Your task: Report only the number of lines in this material that include "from".

Entries supplied:

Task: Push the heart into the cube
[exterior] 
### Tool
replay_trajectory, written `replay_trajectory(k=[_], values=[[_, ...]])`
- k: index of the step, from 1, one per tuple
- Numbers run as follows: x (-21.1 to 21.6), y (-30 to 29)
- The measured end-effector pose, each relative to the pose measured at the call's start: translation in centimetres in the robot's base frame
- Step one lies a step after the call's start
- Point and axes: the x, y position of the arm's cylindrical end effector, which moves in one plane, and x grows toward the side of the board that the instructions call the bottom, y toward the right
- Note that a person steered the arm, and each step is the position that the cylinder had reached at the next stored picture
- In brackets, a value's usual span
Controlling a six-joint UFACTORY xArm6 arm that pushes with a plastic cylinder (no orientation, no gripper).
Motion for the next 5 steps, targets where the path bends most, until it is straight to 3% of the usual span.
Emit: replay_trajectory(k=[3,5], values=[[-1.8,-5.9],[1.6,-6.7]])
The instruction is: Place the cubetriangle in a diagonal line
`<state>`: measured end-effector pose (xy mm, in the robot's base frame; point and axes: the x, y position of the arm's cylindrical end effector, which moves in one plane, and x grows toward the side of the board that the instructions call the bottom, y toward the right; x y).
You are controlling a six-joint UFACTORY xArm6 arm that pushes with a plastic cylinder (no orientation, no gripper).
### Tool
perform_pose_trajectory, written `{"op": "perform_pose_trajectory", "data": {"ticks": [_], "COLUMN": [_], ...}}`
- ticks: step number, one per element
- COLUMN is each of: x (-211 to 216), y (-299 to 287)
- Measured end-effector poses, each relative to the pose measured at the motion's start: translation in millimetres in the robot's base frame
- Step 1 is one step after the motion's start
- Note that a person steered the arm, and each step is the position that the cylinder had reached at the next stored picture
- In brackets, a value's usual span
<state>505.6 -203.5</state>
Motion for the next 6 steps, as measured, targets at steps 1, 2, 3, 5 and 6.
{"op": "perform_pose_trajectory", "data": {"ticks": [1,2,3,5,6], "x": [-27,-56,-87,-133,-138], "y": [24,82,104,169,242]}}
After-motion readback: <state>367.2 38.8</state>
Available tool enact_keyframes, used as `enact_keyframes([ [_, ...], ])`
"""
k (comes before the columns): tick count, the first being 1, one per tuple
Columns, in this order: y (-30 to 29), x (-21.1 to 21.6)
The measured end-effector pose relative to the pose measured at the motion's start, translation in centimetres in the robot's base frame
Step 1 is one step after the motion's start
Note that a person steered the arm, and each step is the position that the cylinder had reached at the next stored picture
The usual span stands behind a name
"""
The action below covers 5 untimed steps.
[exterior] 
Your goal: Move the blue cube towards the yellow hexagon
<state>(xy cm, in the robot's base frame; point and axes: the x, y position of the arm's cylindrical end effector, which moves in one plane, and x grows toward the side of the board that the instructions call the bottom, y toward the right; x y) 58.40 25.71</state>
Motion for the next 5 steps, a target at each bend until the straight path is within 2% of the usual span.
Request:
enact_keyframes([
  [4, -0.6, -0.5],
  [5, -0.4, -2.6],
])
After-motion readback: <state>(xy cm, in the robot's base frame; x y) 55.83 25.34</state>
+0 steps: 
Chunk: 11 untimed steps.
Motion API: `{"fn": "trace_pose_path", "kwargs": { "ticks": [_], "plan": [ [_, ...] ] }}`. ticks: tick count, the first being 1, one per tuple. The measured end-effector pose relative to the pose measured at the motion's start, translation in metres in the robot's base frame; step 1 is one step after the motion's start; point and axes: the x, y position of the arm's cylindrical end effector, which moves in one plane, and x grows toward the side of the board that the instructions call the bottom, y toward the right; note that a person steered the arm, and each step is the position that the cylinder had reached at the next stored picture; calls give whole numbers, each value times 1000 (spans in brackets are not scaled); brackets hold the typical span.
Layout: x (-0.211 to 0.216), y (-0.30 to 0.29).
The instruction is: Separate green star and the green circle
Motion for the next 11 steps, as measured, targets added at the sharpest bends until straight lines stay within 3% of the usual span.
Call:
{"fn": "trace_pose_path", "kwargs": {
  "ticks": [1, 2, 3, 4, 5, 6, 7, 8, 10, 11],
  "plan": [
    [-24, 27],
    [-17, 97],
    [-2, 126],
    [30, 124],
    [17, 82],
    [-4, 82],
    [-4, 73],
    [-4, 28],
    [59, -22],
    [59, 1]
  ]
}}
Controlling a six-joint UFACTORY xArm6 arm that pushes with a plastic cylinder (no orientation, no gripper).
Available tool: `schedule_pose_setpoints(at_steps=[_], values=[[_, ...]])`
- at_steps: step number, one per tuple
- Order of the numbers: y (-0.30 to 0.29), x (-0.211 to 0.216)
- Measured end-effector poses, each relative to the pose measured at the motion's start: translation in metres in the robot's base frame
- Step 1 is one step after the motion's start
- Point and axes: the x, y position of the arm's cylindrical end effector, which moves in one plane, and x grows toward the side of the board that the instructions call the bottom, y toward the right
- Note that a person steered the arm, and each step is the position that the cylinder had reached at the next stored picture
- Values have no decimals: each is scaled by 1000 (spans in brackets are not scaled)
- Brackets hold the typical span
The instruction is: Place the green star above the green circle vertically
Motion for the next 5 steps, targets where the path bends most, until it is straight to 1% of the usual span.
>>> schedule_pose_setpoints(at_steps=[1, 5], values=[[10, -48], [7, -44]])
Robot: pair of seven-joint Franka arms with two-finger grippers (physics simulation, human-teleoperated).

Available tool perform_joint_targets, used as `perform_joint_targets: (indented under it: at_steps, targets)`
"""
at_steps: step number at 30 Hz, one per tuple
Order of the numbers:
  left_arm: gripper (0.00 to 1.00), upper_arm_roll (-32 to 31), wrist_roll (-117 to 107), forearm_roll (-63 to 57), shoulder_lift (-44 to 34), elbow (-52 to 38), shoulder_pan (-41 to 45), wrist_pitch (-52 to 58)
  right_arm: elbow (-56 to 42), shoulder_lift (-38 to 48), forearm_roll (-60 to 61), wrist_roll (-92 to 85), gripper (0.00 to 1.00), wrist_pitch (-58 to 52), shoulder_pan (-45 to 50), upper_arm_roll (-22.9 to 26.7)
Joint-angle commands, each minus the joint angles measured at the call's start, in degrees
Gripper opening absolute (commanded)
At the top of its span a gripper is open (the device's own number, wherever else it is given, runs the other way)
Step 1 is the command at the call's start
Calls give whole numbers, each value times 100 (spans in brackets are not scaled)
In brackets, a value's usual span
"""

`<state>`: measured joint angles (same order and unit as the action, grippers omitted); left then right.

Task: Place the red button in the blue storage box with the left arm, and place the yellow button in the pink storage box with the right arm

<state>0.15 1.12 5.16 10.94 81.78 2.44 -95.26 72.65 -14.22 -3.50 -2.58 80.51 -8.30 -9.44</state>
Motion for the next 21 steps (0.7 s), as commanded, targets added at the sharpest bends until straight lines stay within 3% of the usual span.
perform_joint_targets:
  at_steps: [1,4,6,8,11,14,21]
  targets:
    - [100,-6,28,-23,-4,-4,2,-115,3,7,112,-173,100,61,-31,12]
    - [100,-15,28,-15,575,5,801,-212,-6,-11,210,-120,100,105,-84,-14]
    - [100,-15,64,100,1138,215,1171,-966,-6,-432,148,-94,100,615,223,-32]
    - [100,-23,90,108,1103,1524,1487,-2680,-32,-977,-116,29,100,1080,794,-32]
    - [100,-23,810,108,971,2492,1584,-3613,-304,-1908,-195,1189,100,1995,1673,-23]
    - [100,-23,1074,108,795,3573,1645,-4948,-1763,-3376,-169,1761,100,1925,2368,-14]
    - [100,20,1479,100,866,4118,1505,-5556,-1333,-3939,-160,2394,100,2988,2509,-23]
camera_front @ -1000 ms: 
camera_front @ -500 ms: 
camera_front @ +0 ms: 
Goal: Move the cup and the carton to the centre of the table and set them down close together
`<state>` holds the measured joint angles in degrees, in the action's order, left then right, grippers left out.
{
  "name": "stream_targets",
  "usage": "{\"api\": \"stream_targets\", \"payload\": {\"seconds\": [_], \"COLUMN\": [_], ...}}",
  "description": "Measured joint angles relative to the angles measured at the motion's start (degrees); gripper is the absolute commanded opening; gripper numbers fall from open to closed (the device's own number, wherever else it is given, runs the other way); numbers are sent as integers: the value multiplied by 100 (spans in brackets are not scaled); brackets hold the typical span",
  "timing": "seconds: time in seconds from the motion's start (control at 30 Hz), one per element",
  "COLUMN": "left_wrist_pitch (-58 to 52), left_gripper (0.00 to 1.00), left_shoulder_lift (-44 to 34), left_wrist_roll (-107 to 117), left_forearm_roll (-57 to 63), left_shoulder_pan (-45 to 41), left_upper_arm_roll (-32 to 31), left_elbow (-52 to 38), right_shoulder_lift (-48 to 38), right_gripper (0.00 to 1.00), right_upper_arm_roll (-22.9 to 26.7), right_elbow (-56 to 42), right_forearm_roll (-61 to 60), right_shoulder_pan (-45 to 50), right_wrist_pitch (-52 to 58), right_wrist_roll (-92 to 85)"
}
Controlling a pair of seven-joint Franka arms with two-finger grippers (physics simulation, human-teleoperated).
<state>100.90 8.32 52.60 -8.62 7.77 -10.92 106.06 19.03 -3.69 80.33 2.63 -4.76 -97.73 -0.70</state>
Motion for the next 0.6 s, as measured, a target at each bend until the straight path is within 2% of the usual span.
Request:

Solved problem: 3